Education-watchers were not surprised by Black’s departure.

Michael Petrilli, executive vice president of the Fordham Institute, a nonpartisan education think tank in Washington, predicted as much back in December.

'Cathie Black will be gone by Easter'

“Cathie Black will be gone by Easter,” he wrote on his blog. “A betting man might say that New York City Mayor Michael Bloomberg will stubbornly hold fast to his choice, but I foresee a breaking point a few months hence.”

“It’ll go down like this,” Petrilli wrote. “Her gaffes continue, she loses support even among middle-class Gotham parents, she botches the release of teacher effectiveness data, and she stumbles with the politics of budget-cutting. Worried about a mass exodus of the Department of Education’s senior staff, and sensing vulnerability on a marquee issue in his presidential run, Bloomberg finds an excuse to show her the door.”

Several of Black’s senior staff did in fact leave to work in other cities, and she rankled parents with several off-hand comments – including the suggestion that the answer to classroom overcrowding is birth control. It didn’t help that Bloomberg’s budget for 2012 included cutting many teaching positions.

Bloomberg needed no specific excuse to replace Black, and he took responsibility for the failure of his appointee.

"She and I met this morning and we have mutually agreed that it is in the city's best interests if she steps down as chancellor,” the mayor said Thursday at a City Hall press conference. “I take full responsibility for the fact that this has not worked out as either of us had hoped or expected."

Black had lost not only Bloomberg’s confidence but that of a great majority of New Yorkers, according to recent polls.

A NY1-Marist poll Monday gave her just a 17 percent approval rate, the same dismal report card reflected in a Quinnipiac poll last month.

Poll numbers bad for Black and Bloomberg

Bloomberg himself has suffered politically as the result of his misstep in public education in New York City, which has about 1.1 million students in nearly 1,700 public schools.

A Marist poll last month showed a steep drop in how New Yorkers think he’s doing on education – from 53 percent approval in July 2009 to 65 percent disapproval today (including 67 percent of those with children in public schools).

Overall, the poll showed Bloomberg’s approval rate at just 40 percent with 53 percent believing the Big Apple is moving in the wrong direction.

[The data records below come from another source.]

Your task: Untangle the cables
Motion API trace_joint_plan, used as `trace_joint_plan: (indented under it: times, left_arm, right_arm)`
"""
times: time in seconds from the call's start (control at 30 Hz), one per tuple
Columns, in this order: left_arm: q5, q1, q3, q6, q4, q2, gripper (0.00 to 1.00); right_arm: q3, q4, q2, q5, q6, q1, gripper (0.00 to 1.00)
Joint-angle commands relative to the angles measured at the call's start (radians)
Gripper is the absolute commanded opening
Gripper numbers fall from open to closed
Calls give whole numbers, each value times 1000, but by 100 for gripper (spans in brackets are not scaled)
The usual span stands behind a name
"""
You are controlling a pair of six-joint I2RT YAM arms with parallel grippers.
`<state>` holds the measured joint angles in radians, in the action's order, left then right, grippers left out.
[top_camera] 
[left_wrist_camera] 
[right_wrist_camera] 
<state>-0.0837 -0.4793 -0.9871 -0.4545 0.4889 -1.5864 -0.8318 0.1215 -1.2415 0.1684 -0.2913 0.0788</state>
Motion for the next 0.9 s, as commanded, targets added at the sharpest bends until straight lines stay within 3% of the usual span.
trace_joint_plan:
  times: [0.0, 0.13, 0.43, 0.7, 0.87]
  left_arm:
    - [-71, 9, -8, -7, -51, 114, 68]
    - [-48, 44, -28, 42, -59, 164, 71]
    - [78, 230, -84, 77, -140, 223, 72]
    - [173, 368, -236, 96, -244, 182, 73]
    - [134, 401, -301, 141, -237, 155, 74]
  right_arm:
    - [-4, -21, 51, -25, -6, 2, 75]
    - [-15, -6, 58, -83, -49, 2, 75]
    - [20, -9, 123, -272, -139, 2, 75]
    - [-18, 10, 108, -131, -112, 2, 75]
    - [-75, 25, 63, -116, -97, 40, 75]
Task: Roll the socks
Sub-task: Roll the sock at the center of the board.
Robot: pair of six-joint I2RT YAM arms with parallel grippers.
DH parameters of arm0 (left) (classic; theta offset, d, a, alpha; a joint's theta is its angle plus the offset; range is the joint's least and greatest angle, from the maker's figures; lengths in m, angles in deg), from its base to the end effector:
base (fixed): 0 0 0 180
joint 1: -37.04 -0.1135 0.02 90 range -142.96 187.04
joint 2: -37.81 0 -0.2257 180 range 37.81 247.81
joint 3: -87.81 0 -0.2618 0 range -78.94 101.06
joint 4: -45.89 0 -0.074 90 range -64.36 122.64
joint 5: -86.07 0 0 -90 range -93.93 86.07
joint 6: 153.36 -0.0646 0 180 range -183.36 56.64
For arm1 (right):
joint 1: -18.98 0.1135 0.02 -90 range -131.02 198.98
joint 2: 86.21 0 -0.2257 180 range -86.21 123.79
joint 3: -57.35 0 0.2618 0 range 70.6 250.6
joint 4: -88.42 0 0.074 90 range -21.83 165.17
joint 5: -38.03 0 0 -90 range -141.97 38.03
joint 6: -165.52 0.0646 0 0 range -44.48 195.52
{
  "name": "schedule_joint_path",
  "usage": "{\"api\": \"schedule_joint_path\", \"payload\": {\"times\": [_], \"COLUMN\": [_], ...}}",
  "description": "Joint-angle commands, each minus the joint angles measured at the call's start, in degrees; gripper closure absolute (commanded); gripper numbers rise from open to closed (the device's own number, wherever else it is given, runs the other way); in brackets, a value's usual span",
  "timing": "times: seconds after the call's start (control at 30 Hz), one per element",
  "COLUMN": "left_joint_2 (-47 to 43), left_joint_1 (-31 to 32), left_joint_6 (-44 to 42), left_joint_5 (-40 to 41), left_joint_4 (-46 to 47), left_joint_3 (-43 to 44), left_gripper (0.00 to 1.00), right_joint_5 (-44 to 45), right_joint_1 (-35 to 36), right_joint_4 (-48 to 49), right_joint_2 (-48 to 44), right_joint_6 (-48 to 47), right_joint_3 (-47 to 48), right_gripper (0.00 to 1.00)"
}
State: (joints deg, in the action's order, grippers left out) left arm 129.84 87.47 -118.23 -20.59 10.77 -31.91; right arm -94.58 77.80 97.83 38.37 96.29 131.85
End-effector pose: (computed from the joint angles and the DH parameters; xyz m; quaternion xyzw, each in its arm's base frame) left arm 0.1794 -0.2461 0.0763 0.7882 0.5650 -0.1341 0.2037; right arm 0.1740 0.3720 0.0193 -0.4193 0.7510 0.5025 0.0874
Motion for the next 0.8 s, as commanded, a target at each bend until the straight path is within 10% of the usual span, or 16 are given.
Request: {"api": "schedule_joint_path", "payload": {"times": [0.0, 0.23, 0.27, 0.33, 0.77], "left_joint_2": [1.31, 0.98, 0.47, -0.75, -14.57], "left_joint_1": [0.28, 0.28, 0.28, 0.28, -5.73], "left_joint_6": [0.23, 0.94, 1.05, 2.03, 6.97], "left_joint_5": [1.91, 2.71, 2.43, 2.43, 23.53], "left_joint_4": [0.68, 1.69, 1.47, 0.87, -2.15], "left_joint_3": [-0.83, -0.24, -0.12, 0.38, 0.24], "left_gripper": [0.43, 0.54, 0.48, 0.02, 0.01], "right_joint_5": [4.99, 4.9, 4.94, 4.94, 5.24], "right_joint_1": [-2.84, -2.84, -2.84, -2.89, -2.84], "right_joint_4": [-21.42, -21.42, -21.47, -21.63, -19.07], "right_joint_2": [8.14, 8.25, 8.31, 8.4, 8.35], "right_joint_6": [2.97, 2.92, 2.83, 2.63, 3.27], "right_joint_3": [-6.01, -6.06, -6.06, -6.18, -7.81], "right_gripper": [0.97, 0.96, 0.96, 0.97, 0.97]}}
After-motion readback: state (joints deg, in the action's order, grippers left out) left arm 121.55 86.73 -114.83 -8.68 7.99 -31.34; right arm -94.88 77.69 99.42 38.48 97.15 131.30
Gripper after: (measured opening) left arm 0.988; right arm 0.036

Some New Yorkers may be finding him a bit shop-worn.

Lee Miringoff, director of the Marist College Institute for Public Opinion, calls Bloomberg’s political affliction “third term-itis.”

“If you mix together the rough winter weather, a sluggish economy, and the ongoing battle over public schools, he’s spending too much of his political capital,” Miringoff said in releasing his most recent poll.

"It's an embarrassment for Bloomberg. They made a poor choice and had to backtrack," Hunter College public policy Professor Joseph Viteritti told the Reuters news agency. "He had the choice of admitting the mistake and making a change or continue hemorrhaging politically. It's good they moved quickly."